Sunday, 18 May 2014

Liberal Debt And Twitter Truthers

I dedicate this entry to all the Liberal-twitter-philosopher-economists who seem to be able to codify their truth telling in a mere 140 characters.

The prevailing trend of rampant Liberal logic appears to be a fairly simple method:  feeling + thought = truth.

The problem with this liberal method is most notable when a debate tries to get framed beyond the simplicity of a single thought and a vivacious feeling (however real that feeling is).

Look no further then the comedic response Liberals give to Hudak for his heartless, reckless economy killing 100 000 public service cuts.  I give credit for some very creative entries...but the common theme seems to be that there is some truth that others need to know because this Liberal had a thought that responded to their feeling.

I challenge liberals to articulate their argument to incorporate the elephant in the room: Ontario's debt.

Taken from the governments website, please note the debt has increased over 1 billion dollars per MONTH over the past 10 years!!! 

Here is the logical equivalent to the 100 000 stadium pic:

By failing to take the debt into consideration when deliberating the cuts being proposed, you deny the most basic aspect of voter due-diligence.  Do you confess you are ignoring this because you are selfish and think the next generation ought to pay for your spending addiction?

Please consider:

1. $290 billion of debt is a bad thing. Something needs to change and fast.
2. To not look foolish, we must put the interest paid on debt as the same weighted negative force as lost income to an Ontario worker.  I.E 1 cut government salary $50 000 (give or take) = $50 000 (approx.) of interest on debt.  Why do you decry the job cut, but not the corresponding lost wealth due to money going to bondholders in the form of interest?
3.  The government worker can find another job in the real-life economy; that offset's the initial job loss.  The only way to "offset" the interest payments is to pay the principal down.
4. Unless there is a major shift in government thinking, what is the best predictor of future behavior? The past. Tell me, how are the Liberals doing on this one?  For a simple clue, look at the debt chart above in relation to stated positions that Liberals plan to make no drastic changes to future spending behavior.
5. Given we can predict that future debt levels will likely rise at the same rate as the past 10 years, have you done the math to see what these "liberal values" will result in 10 years from now?  Approx. $430 billion in debt.  BTW, this would be about the same scenario as know, the place of draconian slashing of services...and massive cuts FORCED ON THEM? (Not even riots could stop it!) Keep er' going Liberals, almost there.
6. Do you want a little pain now by choice? Or several stadiums of pain forced on us later?

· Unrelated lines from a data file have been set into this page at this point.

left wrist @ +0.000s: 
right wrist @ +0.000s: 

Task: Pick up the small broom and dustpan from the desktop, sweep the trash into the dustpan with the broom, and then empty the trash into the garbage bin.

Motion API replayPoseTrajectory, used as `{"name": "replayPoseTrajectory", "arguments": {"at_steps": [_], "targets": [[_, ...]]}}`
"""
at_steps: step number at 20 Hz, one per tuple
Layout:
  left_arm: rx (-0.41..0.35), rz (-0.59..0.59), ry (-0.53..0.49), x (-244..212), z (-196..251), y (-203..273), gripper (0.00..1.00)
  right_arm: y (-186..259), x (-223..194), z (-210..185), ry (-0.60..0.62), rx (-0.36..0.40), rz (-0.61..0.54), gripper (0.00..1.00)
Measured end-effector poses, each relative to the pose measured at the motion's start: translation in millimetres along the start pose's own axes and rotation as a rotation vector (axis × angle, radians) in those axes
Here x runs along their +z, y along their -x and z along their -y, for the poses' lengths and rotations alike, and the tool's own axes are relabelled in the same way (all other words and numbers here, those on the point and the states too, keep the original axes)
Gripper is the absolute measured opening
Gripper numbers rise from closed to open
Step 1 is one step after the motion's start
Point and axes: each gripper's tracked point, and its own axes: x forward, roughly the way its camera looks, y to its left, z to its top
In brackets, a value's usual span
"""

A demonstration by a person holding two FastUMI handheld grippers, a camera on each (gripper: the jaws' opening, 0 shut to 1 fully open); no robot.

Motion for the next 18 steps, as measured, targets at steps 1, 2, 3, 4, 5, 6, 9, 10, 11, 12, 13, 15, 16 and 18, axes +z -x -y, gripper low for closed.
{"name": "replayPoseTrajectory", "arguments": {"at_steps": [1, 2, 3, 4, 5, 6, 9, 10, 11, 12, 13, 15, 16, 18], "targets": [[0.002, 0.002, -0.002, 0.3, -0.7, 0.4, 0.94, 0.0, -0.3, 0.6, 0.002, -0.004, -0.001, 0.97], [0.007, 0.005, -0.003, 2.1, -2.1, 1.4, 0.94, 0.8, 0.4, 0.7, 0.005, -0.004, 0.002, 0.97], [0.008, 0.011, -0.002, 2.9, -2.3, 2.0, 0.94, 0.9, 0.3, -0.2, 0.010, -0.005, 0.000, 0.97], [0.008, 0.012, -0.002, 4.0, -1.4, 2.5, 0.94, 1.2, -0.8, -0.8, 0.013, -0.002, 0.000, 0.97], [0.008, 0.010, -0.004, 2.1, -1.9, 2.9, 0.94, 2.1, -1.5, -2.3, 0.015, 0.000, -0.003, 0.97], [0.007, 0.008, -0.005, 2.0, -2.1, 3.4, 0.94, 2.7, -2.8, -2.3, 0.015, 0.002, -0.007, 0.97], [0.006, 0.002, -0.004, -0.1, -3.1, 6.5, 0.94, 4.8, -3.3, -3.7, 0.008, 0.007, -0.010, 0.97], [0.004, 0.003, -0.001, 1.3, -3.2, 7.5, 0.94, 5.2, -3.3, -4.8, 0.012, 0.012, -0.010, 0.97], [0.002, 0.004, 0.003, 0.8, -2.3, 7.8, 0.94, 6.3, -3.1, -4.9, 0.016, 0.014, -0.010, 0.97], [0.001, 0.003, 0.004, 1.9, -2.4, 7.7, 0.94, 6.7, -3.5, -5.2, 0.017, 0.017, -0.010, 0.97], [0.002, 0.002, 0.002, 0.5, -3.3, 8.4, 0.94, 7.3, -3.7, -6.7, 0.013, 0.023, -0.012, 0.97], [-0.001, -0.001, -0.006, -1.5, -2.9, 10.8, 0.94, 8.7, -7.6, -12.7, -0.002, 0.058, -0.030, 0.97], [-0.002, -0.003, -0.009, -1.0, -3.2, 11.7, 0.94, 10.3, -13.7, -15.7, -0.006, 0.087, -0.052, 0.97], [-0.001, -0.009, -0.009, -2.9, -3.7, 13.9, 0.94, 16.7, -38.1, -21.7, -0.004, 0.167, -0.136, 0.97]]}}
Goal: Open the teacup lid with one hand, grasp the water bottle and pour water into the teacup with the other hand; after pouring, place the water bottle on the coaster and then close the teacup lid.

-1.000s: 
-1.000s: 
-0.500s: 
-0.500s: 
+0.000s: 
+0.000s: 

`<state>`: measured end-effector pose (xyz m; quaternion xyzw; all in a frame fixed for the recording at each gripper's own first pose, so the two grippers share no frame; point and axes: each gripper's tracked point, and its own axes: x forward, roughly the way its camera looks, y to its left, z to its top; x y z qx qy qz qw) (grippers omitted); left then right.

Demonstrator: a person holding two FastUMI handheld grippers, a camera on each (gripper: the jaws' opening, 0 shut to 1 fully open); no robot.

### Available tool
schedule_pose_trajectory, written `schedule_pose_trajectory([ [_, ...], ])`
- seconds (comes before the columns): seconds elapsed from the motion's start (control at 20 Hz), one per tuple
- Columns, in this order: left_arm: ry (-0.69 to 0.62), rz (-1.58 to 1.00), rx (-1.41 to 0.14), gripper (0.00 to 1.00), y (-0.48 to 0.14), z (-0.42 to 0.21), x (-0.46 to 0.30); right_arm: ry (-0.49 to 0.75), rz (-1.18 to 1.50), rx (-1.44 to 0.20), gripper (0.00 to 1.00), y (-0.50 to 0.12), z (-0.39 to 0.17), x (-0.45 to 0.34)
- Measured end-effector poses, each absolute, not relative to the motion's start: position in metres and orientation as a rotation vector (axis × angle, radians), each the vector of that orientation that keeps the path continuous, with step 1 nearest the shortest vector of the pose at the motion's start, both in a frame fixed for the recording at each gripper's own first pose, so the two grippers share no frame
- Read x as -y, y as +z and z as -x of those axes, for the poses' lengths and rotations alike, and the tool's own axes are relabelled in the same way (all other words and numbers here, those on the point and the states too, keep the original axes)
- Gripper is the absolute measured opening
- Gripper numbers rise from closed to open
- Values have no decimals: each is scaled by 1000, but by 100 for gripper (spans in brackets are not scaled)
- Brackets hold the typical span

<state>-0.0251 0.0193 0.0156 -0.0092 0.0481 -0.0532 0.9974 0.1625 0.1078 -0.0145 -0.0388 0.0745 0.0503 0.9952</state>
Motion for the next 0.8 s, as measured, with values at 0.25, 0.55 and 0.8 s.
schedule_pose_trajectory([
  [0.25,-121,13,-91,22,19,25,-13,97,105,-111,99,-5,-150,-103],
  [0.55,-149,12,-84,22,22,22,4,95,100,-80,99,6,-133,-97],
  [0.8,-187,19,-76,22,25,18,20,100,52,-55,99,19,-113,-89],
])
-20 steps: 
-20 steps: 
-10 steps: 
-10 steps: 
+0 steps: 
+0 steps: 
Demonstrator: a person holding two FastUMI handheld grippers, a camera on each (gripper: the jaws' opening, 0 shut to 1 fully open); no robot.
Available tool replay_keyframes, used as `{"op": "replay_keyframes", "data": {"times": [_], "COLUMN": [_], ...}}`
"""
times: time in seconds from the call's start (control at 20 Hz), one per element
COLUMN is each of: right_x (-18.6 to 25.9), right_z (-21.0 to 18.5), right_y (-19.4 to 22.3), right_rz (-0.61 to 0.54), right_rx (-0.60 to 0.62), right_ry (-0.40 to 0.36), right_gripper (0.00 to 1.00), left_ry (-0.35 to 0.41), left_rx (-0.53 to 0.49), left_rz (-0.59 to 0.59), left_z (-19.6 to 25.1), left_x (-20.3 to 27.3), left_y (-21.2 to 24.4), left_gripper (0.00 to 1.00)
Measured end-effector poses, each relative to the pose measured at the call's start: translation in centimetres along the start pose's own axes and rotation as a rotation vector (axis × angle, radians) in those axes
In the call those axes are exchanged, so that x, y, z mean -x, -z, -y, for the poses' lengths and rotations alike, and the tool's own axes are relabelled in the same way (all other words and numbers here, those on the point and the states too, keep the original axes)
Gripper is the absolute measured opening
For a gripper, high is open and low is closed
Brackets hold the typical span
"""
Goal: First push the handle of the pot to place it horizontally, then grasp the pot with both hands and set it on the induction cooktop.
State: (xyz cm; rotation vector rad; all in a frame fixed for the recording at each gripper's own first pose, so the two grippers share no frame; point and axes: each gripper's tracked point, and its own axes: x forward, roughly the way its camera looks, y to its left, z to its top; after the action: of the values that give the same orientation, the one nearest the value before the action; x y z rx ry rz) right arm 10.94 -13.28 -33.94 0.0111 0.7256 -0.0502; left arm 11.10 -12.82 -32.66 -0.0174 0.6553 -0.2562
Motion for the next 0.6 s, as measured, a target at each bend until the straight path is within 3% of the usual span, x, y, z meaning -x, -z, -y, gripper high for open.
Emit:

I submit for consideration, as soon as we frame any debate about cuts on the reasonable grounds of "out of control debt" the Liberals are in trouble. They must scream for more spending and continue to avoid topics of government waste and lack of productivity.  This sickness (blindness) will allow them to continue to create funny pics on twitter making fun of those who are a little more grounded in reality and aware of our balance sheet. Until then...keep chirping, Liberals.

Conservatives, pass this on to help others frame the debate and put pressure where it belongs; on the reckless and blind spending addiction of the Liberals.


  1. I would like to change your equation to. feelings - thought = truth.

  2. Thought on equation;

    Thought minus feelings( as much as humanly possible) has the best chance of finding truth. Believing tends to be seeing when emotions are too strong; to see reality we should not permit bias to blind us.

  3. You seem to have put little thought into this yourself. #3 is that simple? There are no effects or costs of culling 1000,000 good jobs from the economy and public service? No changes to service? No increases to costs as services are privatized? No curb to the spending of those families affected? No increase in need for social assistance? Your "equation" is insulting, but you back it up with the equivalent of "lack of thought + lack of feeling = truth". A bullet list doesn't make your opinion any more "truthy" than a funny picture.


    There are many important economic and methodological issues with the policies proposed by the PCs, and the way they have used the consultant reports to try to justify their numbers. These problems deserve a lot of further study, including:

    -The apparent double-counting of fiscal savings (like the wage freeze on public servants).
    -The failure to account for any employment downside from major public sector spending cuts.
    -The failure to include the 100,000 direct public sector jobs that the PCs pledge to eliminate.
    -The lack of any empirical support for the plan’s estimates of job gains from apprenticeship training or GTA transit initiatives.
    -How they measure “regulatory reduction” and its impact on employment. (Reevely also wrote a column on that topic, too.)

    Ontarians can and should have a serious policy debate over whether Hudak’s proposals would have any stimulative effect on employment at all (let alone creating a million new positions).